### Problem description
Gather every line in the records below that contains the word "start".

### Data supplied
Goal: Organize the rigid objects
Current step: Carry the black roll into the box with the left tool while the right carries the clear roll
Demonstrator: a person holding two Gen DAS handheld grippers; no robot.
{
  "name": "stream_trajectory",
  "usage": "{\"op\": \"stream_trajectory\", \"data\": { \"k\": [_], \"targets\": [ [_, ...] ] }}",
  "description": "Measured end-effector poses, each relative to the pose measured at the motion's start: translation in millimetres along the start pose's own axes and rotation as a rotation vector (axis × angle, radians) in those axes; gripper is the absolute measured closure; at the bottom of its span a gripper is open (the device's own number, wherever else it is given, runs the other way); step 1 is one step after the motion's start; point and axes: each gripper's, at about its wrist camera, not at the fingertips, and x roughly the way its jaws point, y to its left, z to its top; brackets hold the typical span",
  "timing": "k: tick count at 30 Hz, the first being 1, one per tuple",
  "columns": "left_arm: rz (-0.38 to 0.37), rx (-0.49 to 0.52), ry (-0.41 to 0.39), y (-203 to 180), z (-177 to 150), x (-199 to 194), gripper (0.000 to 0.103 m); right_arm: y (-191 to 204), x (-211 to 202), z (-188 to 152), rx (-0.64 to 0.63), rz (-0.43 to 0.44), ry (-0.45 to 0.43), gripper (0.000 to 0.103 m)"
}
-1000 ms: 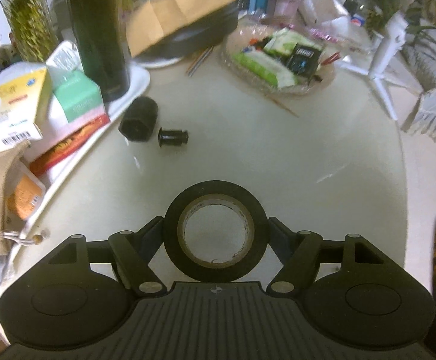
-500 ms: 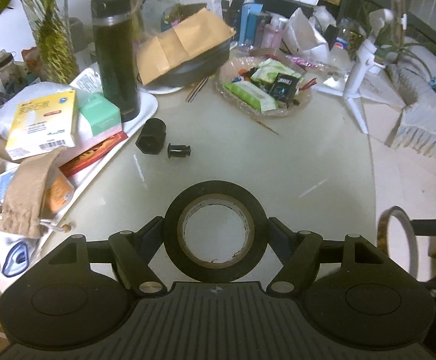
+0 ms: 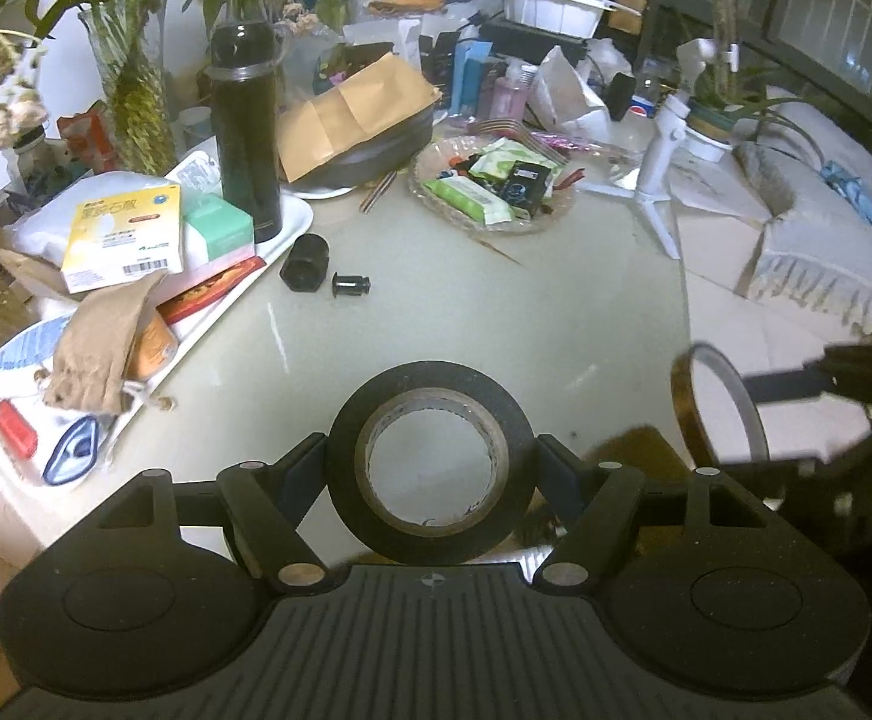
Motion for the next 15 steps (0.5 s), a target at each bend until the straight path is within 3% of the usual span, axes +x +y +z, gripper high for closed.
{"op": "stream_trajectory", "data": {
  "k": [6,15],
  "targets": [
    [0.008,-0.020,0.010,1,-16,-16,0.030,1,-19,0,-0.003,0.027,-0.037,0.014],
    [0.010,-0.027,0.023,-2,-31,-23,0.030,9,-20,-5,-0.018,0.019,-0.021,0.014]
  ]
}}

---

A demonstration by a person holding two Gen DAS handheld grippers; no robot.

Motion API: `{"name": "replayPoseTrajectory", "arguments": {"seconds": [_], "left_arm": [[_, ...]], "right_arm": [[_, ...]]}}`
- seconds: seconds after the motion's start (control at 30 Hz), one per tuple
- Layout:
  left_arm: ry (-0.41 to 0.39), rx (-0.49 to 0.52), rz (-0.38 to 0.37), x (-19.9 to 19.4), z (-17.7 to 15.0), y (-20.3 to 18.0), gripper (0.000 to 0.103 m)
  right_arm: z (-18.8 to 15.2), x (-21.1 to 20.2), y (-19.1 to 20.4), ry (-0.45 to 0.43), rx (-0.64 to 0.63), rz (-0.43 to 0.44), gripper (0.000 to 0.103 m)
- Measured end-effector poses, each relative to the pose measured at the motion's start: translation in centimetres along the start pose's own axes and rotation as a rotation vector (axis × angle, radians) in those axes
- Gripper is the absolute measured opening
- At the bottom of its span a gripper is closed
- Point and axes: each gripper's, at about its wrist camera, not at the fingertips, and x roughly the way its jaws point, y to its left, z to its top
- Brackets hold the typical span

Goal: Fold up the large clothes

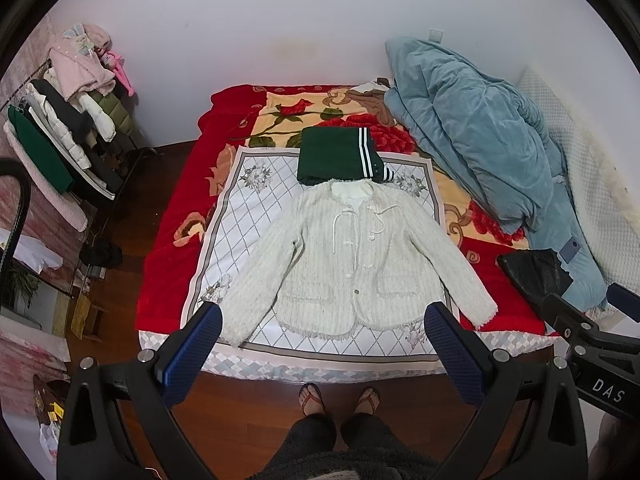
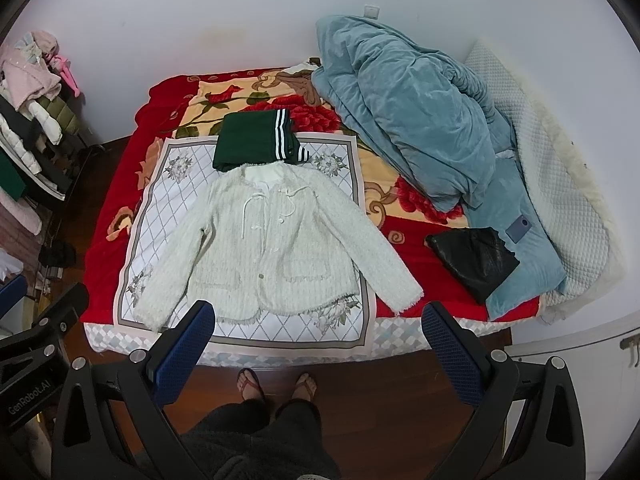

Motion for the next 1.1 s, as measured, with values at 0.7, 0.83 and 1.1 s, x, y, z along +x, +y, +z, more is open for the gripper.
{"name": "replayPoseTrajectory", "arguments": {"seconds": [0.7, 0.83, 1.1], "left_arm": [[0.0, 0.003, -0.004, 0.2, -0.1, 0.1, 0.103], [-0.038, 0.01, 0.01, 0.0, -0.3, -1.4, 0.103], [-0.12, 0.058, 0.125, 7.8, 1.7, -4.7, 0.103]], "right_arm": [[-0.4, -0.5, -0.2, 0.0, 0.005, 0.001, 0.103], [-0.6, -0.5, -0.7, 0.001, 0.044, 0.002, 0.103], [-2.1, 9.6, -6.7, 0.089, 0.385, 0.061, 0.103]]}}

### Solution to this exercise
  "description": "Measured end-effector poses, each relative to the pose measured at the motion's start: translation in millimetres along the start pose's own axes and rotation as a rotation vector (axis × angle, radians) in those axes; gripper is the absolute measured closure; at the bottom of its span a gripper is open (the device's own number, wherever else it is given, runs the other way); step 1 is one step after the motion's start; point and axes: each gripper's, at about its wrist camera, not at the fingertips, and x roughly the way its jaws point, y to its left, z to its top; brackets hold the typical span",
- seconds: seconds after the motion's start (control at 30 Hz), one per tuple
- Measured end-effector poses, each relative to the pose measured at the motion's start: translation in centimetres along the start pose's own axes and rotation as a rotation vector (axis × angle, radians) in those axes

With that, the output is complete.